Northampton Greyhound Stadium
- Location: South Bridge Road, Northampton, Northamptonshire, East Midlands
- Coordinates: 52°13′51″N 0°53′28″W﻿ / ﻿52.23083°N 0.89111°W
- Opened: 1928
- Closed: 1964

= Northampton Greyhound Stadium =

British greyhound racing venue

Northampton Greyhound Stadium was a greyhound racing and speedway stadium located on what was South Bridge Road, Northampton, Northamptonshire, East Midlands (modern day New South Bridge Road).

==Location==
The stadium was constructed on the north side of South Bridge Road, on the south bank of the River Nene and on the west side of the Bedford and Northampton branch railway line.

==Greyhound racing==
The opening meeting was held on 7 April 1928 and the racing was independent (not affiliated to the sports governing body, the National Greyhound Racing Club).
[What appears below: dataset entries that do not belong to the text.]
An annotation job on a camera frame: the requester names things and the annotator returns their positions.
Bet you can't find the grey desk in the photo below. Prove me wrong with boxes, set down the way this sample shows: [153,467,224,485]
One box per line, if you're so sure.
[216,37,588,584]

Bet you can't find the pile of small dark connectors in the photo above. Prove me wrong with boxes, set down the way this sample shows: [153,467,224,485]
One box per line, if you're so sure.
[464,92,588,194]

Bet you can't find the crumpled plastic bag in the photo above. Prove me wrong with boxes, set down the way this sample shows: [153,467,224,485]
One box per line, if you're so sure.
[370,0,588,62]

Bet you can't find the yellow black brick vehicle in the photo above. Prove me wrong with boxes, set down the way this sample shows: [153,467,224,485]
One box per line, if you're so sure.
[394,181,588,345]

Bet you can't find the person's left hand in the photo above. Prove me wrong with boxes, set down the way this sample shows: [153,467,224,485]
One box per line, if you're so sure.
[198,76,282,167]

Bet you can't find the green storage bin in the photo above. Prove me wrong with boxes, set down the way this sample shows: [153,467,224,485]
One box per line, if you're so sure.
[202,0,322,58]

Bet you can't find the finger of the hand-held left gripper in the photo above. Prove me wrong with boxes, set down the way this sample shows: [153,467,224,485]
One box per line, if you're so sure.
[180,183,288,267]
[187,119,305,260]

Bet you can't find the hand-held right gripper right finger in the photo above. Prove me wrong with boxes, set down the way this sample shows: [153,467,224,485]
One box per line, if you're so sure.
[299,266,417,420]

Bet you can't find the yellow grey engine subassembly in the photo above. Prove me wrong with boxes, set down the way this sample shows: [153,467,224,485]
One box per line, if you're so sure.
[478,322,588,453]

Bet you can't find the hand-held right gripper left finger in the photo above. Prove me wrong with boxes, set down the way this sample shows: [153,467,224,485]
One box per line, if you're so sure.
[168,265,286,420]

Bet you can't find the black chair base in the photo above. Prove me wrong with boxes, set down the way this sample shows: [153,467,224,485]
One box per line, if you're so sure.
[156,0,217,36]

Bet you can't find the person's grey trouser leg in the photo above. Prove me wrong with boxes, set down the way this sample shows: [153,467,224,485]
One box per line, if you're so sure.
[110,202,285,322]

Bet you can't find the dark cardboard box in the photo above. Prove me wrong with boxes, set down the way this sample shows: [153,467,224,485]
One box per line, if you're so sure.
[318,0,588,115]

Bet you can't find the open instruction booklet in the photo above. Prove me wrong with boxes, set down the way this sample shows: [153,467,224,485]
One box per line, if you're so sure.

The stadium was run by the Northampton Greyhound Racing Association and racing was held every Thursday and Saturday. A narrowboat was pulled across the South Quay of the River Nene to ferry people to the stadium.

==Speedway==
The venue held speedway races during 1929 and 1930.

==Closure==
The final meeting was held on 31 October 1964; a company called Greenoughs bought the stadium and converted it into a wallpaper and paint depot.